(Goal of the exercise) Your job with the data below is to output exactly the lines from the one holding "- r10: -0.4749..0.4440" down to the one holding "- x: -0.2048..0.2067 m", both included, and no others.
(Dataset records Opens)
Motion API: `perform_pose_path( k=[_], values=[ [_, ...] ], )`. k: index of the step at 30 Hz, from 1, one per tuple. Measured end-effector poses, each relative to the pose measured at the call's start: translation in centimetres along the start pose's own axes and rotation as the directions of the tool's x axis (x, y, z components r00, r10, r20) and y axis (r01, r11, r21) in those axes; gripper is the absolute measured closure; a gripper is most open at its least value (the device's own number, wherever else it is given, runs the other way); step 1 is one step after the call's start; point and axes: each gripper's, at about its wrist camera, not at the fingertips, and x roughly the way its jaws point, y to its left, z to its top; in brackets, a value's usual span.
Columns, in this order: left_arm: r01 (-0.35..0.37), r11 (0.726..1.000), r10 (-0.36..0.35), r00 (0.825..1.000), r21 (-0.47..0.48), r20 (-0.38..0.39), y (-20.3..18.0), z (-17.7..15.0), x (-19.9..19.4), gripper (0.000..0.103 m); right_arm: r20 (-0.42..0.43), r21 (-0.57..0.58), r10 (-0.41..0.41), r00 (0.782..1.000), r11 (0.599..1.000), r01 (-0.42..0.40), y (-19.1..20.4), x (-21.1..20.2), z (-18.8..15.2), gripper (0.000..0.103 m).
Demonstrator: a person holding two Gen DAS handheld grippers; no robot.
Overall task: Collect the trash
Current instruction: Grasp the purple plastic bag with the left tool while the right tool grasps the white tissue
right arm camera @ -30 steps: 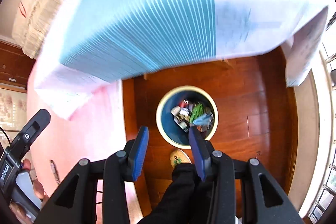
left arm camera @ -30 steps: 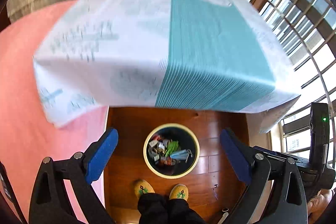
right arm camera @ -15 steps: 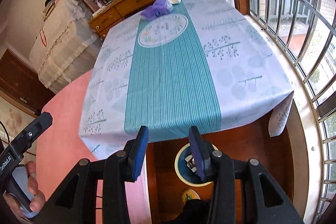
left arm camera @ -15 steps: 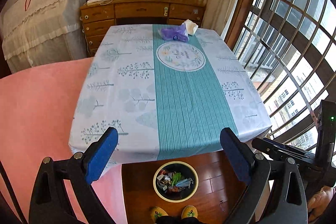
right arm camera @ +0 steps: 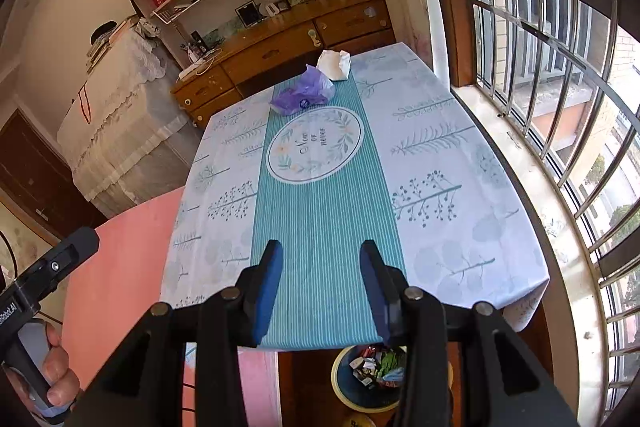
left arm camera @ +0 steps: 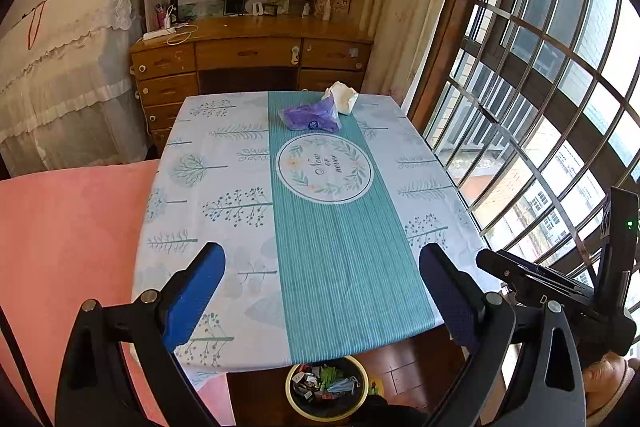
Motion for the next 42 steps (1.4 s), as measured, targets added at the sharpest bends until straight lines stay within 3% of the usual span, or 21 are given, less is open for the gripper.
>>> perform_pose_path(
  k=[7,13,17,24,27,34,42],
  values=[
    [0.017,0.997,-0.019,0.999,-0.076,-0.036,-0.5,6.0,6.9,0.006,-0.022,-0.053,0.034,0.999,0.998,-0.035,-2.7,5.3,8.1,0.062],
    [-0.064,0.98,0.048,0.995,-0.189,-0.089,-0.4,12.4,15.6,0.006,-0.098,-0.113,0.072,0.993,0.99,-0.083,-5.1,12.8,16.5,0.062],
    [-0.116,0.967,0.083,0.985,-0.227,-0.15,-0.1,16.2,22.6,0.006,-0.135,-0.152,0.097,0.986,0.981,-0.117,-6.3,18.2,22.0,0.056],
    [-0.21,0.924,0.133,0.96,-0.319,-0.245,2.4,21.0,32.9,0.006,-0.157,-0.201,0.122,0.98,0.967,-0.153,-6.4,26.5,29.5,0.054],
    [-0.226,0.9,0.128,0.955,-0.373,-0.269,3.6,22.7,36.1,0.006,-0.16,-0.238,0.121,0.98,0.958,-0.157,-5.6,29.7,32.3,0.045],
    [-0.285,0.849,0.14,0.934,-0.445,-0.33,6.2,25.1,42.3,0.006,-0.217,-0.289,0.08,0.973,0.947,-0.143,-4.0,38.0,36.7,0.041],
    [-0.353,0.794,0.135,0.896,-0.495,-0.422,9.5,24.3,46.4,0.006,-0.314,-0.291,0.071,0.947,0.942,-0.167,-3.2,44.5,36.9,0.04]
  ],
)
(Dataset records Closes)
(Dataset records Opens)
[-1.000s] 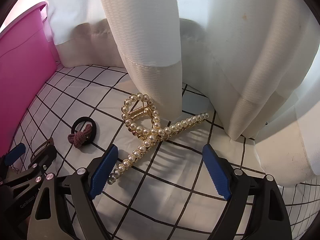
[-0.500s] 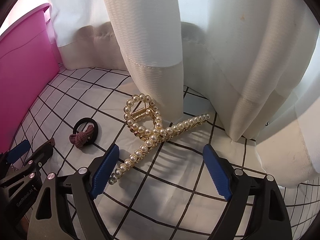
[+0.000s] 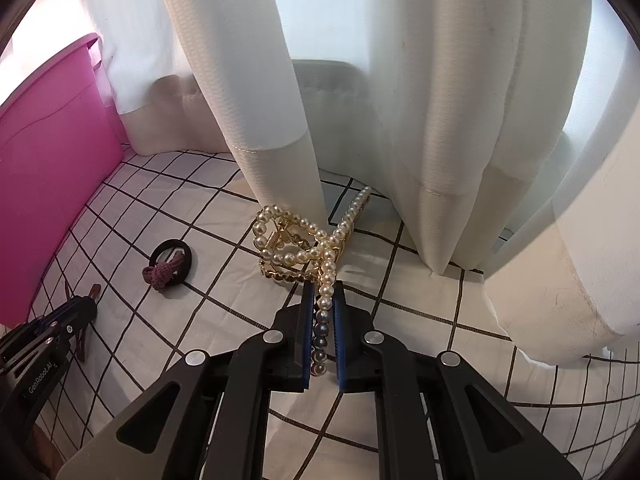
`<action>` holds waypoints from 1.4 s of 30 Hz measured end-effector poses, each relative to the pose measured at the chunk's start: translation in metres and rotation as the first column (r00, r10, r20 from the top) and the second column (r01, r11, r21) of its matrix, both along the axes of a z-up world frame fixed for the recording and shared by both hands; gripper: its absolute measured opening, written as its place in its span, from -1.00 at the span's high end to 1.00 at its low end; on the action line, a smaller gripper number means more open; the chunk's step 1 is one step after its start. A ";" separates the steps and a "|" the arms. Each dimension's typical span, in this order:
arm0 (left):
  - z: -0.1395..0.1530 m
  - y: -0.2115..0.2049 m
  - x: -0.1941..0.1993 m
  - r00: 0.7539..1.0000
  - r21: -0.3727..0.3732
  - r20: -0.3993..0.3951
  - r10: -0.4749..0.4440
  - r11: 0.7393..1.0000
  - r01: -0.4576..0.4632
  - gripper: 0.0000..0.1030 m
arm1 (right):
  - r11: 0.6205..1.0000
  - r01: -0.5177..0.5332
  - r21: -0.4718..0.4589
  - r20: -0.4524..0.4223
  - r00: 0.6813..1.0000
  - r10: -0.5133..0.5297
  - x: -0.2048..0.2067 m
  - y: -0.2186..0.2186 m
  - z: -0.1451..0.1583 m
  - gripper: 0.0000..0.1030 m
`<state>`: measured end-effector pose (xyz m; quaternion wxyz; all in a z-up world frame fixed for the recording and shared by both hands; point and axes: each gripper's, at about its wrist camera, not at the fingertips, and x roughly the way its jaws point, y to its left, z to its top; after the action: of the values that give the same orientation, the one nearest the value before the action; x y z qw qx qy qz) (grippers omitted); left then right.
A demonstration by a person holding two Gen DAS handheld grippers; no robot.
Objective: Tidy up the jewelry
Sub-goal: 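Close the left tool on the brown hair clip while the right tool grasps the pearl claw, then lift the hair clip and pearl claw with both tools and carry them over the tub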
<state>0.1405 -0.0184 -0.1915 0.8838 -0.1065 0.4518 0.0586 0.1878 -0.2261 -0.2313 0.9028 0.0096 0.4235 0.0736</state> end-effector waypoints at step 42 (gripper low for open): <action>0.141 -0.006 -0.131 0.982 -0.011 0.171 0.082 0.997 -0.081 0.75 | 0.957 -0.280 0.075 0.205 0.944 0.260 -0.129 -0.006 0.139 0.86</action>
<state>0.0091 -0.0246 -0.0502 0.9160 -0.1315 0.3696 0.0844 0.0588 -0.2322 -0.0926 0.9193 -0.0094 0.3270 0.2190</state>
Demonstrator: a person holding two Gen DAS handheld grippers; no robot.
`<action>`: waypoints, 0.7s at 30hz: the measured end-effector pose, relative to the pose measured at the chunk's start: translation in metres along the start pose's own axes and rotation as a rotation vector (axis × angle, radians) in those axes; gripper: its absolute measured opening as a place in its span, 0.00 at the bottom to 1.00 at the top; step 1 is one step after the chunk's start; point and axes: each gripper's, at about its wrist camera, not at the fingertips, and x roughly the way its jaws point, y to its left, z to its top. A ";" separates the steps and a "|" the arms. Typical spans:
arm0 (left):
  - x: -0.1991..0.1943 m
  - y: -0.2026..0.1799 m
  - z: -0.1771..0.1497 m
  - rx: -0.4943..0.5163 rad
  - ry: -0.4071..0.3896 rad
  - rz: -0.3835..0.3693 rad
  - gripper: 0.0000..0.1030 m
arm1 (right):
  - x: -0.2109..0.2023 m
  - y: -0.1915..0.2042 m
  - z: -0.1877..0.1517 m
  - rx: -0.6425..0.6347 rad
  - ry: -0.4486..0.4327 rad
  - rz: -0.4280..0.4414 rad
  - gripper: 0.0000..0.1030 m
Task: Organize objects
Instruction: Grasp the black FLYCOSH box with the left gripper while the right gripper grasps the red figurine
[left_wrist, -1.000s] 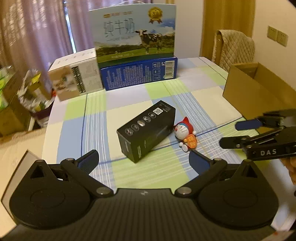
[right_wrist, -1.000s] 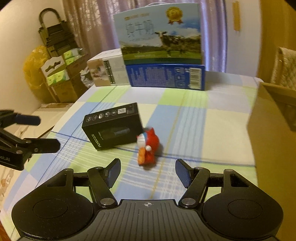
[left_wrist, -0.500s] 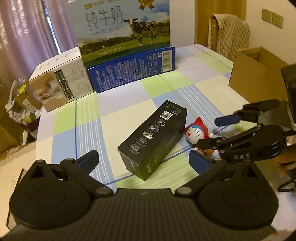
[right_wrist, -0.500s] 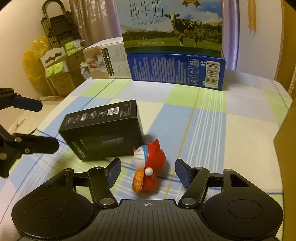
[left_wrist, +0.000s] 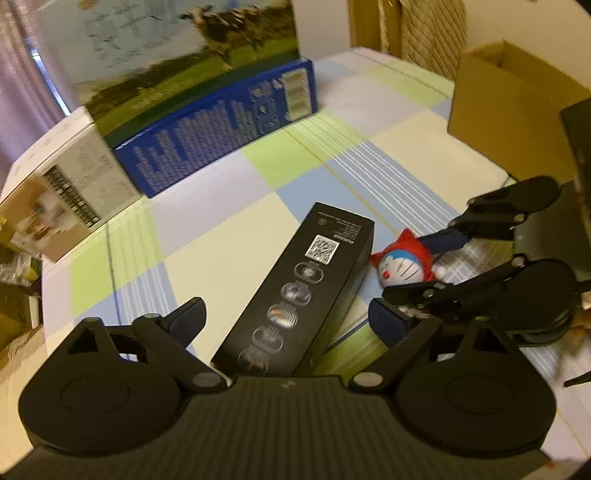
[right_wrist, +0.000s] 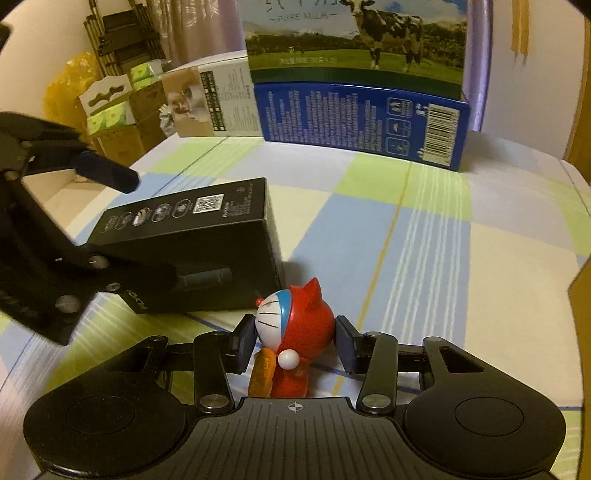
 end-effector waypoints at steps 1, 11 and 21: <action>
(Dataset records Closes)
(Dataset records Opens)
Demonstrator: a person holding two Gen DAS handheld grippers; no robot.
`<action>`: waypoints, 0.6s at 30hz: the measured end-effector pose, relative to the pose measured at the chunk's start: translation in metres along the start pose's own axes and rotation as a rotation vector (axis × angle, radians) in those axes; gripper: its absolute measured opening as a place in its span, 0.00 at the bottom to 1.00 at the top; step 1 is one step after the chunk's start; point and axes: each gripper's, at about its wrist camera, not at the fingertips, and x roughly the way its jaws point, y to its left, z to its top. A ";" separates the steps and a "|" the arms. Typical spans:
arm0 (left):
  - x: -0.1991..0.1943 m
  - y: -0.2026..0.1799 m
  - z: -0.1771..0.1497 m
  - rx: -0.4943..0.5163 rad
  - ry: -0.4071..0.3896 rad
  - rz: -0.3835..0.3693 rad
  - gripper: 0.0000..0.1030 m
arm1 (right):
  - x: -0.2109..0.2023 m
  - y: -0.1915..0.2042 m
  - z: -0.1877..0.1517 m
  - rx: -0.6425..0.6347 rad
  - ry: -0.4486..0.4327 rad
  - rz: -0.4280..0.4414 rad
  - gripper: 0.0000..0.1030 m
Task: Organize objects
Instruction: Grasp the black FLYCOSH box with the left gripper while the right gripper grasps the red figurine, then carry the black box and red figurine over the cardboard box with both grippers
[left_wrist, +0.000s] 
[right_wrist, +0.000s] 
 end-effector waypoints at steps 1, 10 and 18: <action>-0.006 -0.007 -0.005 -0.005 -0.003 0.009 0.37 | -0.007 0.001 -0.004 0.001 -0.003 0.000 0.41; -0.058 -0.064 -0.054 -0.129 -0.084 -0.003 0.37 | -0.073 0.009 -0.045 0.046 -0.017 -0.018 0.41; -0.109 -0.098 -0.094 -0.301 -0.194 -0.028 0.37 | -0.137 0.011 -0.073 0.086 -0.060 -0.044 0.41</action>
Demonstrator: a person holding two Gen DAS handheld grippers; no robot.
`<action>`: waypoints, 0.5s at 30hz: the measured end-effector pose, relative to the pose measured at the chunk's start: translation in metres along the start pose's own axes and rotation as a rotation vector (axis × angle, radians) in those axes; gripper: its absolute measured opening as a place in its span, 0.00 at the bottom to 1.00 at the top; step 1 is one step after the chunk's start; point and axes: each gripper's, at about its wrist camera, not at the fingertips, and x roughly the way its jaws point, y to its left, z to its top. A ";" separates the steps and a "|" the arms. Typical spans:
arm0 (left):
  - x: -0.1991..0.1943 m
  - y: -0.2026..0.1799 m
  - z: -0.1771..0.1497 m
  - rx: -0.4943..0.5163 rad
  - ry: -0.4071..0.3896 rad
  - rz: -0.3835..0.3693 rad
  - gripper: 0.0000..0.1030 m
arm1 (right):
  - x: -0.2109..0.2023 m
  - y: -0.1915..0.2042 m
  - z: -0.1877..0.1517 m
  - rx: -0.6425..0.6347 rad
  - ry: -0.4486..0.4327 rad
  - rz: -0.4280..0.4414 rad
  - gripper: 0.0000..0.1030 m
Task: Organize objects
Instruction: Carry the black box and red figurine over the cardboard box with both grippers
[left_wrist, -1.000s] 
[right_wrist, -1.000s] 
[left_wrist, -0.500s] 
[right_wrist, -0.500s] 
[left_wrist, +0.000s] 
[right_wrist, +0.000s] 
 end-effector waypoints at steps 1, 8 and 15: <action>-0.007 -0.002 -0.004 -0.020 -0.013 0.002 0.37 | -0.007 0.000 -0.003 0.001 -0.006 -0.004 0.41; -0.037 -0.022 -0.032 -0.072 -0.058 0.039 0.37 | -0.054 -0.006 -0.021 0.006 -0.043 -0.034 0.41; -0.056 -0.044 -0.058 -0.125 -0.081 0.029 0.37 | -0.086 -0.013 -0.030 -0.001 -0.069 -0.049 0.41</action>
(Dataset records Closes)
(Completed task)
  - r10: -0.4749..0.4440
  - r11: 0.7393..1.0000
  - r01: -0.4576..0.4632
  - gripper: 0.0000..0.1030 m
arm1 (right):
  - r11: 0.6205..1.0000
  - r01: -0.5177..0.5332
  - r21: -0.4718..0.4589
  - r20: -0.4524..0.4223
  - r00: 0.6813..1.0000
  - r10: -0.5133..0.5297
  - x: -0.2048..0.2067 m

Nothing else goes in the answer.